▶ Assignment
Take the lines below from the one with "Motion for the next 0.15" through the one with "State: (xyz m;" and retype them exactly. Include nothing else, and no pictures.
- Opening Delimiter -
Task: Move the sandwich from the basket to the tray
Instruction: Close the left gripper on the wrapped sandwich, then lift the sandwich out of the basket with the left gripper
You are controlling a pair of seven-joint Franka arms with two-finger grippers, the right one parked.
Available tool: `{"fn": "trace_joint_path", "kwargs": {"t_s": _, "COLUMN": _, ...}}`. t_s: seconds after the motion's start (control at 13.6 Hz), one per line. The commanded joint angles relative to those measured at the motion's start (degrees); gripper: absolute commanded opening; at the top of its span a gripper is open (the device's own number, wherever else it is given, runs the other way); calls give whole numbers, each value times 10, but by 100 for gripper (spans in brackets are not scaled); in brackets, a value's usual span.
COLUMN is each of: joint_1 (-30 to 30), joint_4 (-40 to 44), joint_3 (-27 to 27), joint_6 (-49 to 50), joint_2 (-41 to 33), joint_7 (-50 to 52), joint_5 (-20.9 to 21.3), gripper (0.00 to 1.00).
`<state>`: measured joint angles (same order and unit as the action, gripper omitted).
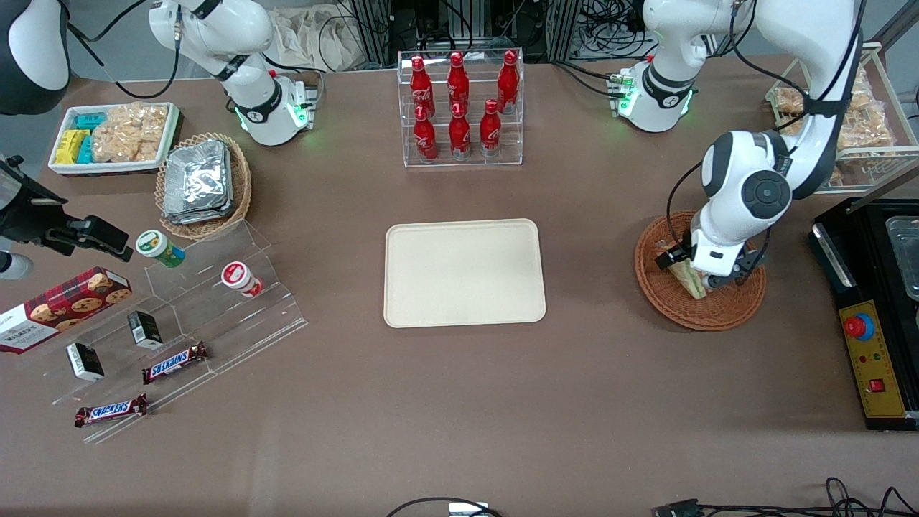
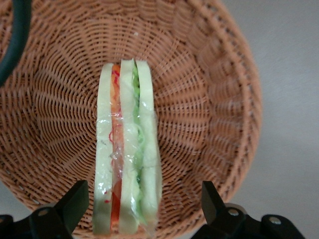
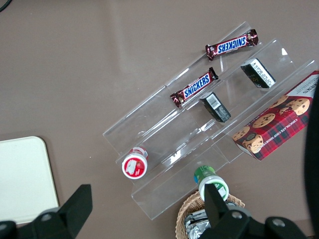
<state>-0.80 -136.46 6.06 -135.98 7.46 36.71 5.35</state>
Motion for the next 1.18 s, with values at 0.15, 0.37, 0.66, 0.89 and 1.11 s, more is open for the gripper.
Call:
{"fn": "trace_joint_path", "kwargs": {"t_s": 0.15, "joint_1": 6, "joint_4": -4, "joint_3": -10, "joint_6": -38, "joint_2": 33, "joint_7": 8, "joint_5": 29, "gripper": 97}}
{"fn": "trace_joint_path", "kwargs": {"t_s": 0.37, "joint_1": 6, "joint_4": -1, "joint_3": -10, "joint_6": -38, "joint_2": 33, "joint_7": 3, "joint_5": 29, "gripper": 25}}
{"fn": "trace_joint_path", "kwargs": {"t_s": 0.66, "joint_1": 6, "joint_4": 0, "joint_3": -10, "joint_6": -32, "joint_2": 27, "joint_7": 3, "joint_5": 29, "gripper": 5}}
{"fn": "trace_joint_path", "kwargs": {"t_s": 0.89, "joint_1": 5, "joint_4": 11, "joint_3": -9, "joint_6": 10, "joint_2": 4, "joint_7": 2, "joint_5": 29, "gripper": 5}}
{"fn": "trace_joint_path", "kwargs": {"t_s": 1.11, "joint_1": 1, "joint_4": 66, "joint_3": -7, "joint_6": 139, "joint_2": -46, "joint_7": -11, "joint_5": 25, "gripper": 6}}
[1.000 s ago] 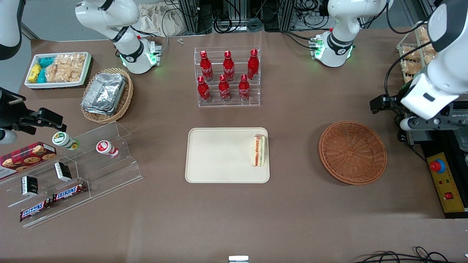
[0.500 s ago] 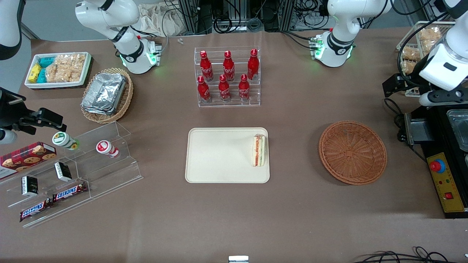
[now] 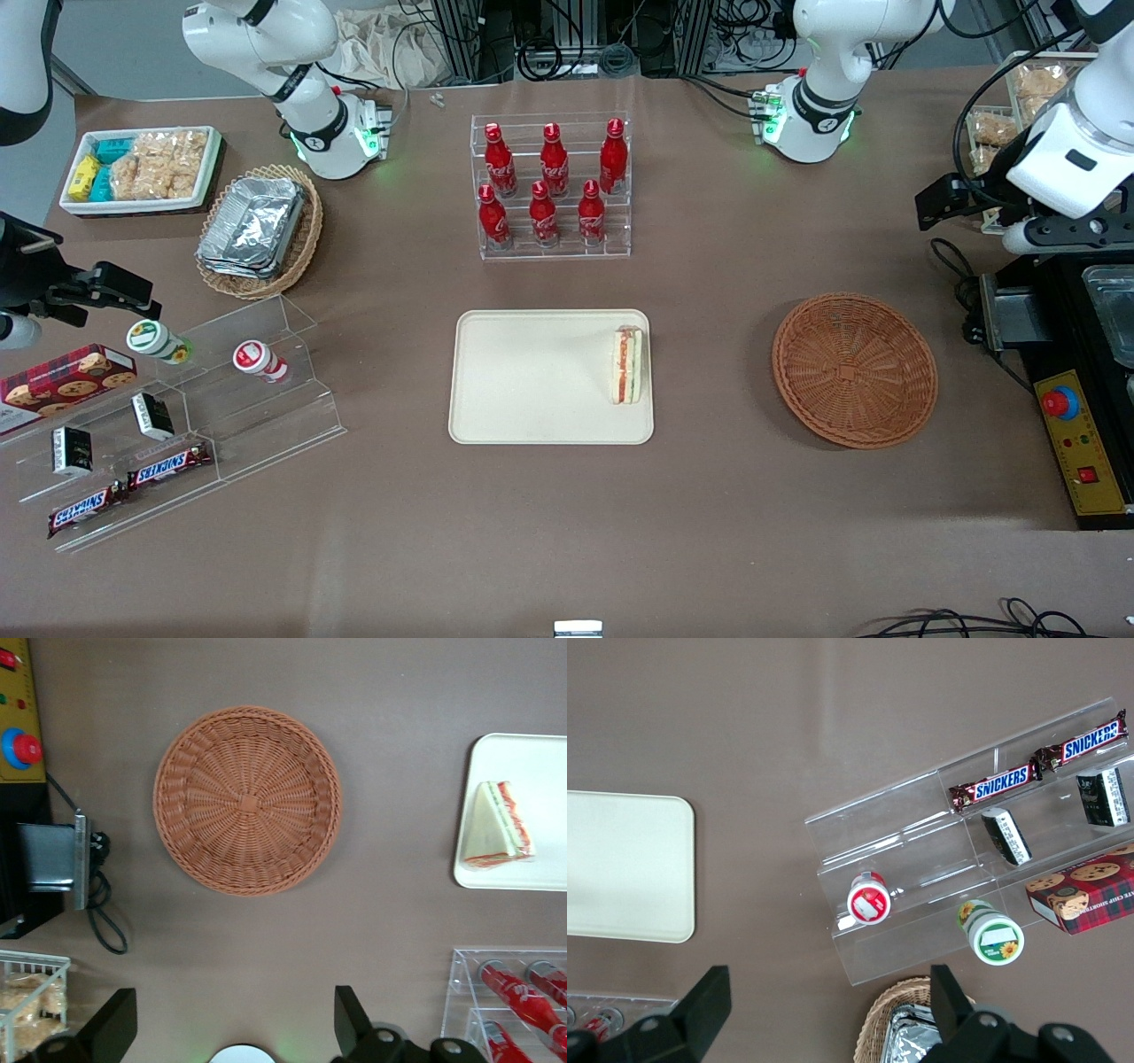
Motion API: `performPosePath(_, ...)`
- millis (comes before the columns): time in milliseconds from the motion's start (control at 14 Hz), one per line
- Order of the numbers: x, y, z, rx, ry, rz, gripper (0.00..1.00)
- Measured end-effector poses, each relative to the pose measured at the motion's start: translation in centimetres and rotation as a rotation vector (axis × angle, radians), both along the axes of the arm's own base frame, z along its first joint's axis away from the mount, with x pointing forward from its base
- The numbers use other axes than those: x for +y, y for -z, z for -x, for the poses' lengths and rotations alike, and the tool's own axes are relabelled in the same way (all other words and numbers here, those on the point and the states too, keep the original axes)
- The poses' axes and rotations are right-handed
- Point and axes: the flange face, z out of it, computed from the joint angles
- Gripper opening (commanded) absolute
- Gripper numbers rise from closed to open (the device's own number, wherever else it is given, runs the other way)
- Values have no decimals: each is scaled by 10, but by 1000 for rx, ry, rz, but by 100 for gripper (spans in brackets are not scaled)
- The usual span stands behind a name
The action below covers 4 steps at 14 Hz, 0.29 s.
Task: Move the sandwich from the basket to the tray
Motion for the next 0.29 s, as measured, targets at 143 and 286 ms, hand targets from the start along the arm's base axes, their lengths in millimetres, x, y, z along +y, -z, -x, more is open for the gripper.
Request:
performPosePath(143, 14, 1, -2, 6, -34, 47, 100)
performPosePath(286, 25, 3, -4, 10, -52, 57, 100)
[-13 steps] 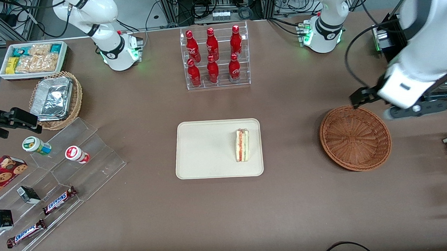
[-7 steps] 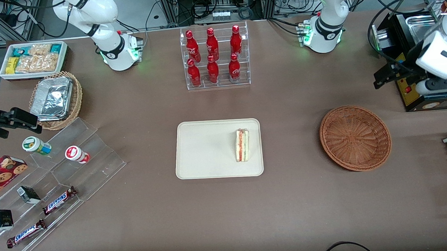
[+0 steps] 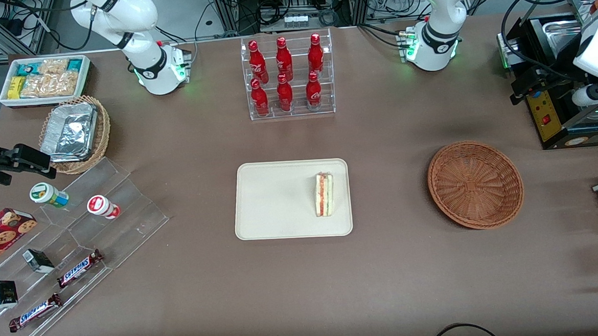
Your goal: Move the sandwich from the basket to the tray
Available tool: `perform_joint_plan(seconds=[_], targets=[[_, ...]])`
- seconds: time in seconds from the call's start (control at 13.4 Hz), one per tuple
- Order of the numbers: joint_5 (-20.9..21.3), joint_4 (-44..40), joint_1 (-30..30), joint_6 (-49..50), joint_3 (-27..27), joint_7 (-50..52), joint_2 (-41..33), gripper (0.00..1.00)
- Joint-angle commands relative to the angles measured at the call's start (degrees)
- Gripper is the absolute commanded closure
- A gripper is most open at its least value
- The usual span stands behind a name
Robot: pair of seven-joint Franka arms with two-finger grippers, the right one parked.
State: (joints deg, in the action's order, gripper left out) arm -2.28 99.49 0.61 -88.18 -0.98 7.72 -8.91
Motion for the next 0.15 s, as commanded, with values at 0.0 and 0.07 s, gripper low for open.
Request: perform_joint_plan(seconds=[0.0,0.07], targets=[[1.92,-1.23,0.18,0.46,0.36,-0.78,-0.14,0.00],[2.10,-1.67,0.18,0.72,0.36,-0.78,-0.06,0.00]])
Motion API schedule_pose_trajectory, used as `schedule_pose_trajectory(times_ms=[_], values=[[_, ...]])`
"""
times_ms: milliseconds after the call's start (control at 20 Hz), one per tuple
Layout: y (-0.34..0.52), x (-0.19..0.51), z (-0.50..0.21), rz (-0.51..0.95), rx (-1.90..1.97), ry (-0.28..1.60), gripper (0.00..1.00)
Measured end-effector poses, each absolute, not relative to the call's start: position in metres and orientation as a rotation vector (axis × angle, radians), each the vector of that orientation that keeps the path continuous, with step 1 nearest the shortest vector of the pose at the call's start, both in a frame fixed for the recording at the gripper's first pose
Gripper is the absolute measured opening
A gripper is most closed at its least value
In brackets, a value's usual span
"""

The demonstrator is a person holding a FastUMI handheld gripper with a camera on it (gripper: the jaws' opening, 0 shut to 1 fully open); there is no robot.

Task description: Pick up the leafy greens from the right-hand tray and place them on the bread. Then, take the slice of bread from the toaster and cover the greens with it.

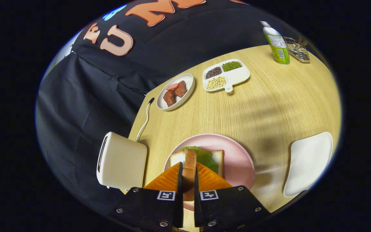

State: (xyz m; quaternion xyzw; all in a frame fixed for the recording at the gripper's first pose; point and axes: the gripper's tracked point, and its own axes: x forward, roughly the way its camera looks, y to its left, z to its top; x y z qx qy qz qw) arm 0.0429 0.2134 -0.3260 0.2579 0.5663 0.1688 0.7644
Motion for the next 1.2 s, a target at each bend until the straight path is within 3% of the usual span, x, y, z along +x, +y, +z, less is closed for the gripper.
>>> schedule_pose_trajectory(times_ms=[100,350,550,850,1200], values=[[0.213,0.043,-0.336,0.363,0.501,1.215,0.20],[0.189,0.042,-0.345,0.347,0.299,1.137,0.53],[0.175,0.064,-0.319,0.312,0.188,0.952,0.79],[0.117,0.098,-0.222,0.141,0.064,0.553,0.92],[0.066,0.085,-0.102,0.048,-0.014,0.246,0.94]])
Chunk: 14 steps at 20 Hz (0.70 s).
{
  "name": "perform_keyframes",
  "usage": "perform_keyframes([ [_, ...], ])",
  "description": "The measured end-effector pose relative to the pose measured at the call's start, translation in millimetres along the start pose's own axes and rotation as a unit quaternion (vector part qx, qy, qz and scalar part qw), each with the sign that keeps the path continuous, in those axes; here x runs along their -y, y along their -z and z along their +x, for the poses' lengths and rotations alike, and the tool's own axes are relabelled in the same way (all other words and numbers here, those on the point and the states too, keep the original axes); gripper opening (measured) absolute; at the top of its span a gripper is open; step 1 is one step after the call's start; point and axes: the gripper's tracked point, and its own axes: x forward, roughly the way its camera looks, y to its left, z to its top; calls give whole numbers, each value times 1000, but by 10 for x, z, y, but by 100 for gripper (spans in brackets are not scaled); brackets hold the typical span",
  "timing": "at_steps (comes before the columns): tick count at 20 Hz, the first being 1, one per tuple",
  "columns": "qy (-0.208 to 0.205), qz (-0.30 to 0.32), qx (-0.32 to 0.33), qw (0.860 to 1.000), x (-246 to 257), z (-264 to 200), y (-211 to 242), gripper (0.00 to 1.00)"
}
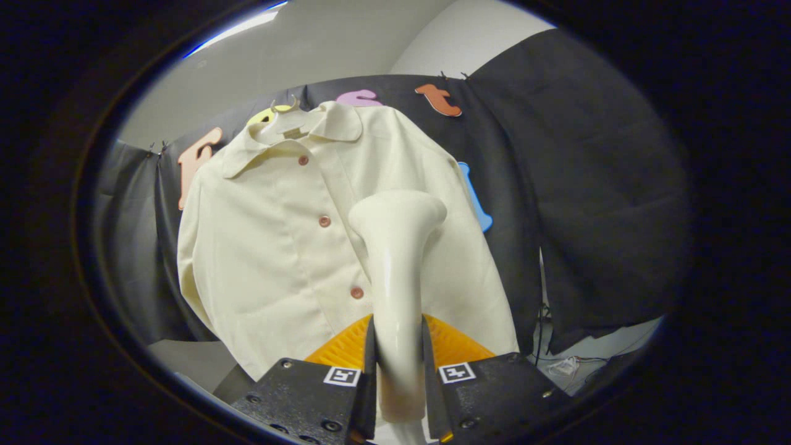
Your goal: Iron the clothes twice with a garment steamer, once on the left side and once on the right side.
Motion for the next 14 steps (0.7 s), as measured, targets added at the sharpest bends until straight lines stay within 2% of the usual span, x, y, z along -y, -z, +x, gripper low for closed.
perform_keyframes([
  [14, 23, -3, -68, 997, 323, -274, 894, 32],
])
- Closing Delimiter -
▶ Written solution
Motion for the next 0.15 s, as commanded, with values at 0.0 and 0.07 s, gripper low for open.
Request: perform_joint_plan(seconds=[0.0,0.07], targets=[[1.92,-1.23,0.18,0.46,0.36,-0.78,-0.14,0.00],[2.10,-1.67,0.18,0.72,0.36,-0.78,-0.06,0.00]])
Motion API schedule_pose_trajectory, used as `schedule_pose_trajectory(times_ms=[_], values=[[_, ...]])`
"""
times_ms: milliseconds after the call's start (control at 20 Hz), one per tuple
Layout: y (-0.34..0.52), x (-0.19..0.51), z (-0.50..0.21), rz (-0.51..0.95), rx (-1.90..1.97), ry (-0.28..1.60), gripper (0.00..1.00)
Measured end-effector poses, each absolute, not relative to the call's start: position in metres and orientation as a rotation vector (axis × angle, radians), each the vector of that orientation that keeps the path continuous, with step 1 nearest the shortest vector of the pose at the call's start, both in a frame fixed for the recording at the gripper's first pose
Gripper is the absolute measured opening
A gripper is most closed at its least value
In brackets, a value's usual span
"""

The demonstrator is a person holding a FastUMI handheld gripper with a camera on it (gripper: the jaws' opening, 0 shut to 1 fully open); there is no robot.

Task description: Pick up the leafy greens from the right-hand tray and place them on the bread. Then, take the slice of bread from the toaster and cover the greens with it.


State: (xyz m; quaternion xyzw; all in a frame fixed for the recording at the gripper's first pose; point and axes: the gripper's tracked point, and its own axes: x forward, roughly the way its camera looks, y to its left, z to its top; x y z qx qy qz qw) arm 0.0429 0.2134 -0.3260 0.2579 0.5663 0.1688 0.7644

The answer has been supplied in full.